==== TASK DATA ====

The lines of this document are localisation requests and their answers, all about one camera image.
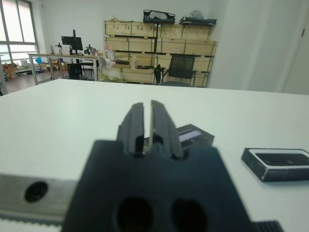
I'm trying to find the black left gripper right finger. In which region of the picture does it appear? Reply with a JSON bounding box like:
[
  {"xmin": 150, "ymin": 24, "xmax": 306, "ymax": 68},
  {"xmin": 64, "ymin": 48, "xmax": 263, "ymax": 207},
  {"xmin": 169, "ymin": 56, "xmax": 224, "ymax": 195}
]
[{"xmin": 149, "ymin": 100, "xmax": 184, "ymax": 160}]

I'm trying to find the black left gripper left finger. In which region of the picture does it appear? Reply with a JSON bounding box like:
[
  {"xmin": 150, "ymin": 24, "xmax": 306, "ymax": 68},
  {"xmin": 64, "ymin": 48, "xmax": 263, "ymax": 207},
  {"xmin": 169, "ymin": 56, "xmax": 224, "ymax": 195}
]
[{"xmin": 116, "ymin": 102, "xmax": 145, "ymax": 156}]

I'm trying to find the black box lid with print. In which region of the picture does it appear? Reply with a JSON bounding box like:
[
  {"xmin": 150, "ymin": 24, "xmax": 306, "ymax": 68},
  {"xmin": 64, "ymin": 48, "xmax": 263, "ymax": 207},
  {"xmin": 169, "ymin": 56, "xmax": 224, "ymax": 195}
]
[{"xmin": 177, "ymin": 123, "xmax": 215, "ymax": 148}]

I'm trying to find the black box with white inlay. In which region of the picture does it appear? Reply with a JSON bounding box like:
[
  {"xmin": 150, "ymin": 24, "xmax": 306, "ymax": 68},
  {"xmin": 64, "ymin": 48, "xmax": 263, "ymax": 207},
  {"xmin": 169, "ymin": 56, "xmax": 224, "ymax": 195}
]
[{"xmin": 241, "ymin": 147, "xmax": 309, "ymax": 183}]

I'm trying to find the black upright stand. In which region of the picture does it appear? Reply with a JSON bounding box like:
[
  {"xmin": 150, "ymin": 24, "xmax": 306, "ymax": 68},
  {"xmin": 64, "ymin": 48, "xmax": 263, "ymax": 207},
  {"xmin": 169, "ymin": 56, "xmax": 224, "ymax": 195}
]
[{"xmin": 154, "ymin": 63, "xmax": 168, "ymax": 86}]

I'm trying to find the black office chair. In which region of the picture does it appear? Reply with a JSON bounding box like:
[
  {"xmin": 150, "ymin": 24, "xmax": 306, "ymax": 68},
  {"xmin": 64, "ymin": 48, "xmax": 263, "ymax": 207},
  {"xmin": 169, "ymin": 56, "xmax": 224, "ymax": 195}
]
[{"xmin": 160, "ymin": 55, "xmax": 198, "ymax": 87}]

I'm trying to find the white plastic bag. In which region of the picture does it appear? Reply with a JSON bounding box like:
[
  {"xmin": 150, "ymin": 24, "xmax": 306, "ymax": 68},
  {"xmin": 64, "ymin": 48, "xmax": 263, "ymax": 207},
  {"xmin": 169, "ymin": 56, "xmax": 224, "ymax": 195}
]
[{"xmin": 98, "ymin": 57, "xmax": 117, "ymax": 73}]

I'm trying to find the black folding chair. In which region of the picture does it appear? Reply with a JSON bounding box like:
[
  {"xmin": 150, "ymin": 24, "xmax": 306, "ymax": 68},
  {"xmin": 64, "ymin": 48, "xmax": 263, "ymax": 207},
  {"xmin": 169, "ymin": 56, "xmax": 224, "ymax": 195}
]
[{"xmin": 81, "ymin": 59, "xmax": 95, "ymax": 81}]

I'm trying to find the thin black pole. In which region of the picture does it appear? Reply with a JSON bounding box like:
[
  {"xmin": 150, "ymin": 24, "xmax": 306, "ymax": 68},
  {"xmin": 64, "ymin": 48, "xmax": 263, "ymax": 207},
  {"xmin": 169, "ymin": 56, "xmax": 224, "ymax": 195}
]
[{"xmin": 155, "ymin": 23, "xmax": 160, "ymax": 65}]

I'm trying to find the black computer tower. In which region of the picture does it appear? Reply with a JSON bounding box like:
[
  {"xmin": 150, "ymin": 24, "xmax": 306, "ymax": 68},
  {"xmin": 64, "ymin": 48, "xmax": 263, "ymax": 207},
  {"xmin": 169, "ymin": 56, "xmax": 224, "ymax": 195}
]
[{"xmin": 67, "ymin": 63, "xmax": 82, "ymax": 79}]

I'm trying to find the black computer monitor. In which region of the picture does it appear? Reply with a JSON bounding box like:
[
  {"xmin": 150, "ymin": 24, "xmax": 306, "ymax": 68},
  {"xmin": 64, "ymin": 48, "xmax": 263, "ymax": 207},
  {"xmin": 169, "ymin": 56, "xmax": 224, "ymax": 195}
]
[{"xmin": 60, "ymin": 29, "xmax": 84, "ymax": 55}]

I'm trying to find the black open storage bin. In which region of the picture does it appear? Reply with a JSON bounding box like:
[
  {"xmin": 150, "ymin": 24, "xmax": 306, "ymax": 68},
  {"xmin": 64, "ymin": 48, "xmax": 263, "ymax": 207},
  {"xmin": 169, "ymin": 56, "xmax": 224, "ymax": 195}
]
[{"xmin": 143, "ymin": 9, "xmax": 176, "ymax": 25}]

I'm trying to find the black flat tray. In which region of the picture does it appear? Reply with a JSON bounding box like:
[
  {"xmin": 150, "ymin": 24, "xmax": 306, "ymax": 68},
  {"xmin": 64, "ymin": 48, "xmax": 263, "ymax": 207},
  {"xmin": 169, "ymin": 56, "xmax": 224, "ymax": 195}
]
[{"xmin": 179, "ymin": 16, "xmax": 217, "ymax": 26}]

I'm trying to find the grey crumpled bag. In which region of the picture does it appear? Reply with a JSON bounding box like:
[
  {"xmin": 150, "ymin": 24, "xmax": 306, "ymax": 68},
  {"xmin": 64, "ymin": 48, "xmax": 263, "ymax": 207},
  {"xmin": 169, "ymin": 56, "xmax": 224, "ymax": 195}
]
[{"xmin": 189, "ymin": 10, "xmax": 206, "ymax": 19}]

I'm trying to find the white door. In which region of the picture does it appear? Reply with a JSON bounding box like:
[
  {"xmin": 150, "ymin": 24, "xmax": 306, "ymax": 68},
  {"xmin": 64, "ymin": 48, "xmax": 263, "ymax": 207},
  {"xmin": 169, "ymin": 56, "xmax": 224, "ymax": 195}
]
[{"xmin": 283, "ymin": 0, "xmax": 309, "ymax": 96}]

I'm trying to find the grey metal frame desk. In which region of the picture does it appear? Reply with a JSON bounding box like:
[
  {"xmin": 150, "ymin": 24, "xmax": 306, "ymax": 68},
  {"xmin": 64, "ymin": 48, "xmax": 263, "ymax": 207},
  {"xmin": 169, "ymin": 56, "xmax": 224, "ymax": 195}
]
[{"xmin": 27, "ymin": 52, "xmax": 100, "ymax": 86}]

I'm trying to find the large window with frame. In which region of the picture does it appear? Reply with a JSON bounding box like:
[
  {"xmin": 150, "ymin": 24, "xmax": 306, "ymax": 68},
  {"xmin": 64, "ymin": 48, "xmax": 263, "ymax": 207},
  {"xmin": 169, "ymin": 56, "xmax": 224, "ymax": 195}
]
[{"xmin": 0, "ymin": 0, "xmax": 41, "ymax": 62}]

====
==== TASK DATA ====

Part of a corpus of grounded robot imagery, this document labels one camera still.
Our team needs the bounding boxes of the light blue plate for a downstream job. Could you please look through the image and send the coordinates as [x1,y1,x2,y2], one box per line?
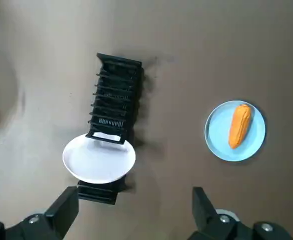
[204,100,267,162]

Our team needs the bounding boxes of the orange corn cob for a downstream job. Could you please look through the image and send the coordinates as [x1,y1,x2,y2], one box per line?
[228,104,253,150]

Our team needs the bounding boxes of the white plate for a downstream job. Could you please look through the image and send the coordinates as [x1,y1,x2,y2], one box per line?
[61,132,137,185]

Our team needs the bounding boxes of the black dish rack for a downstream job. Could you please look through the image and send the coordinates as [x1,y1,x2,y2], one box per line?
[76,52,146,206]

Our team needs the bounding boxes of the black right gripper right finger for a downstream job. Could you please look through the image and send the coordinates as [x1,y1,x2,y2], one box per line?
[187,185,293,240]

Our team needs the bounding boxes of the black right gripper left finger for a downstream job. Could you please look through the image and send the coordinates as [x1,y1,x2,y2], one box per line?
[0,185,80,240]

====

TASK DIRECTIONS — Which lines in the records above hold the string "document"? Copy each of them.

OUTPUT —
The lines of this document are localisation requests and their answers, all about one camera image.
Part of a corpus of grounded robot imagery, this document labels one camera still.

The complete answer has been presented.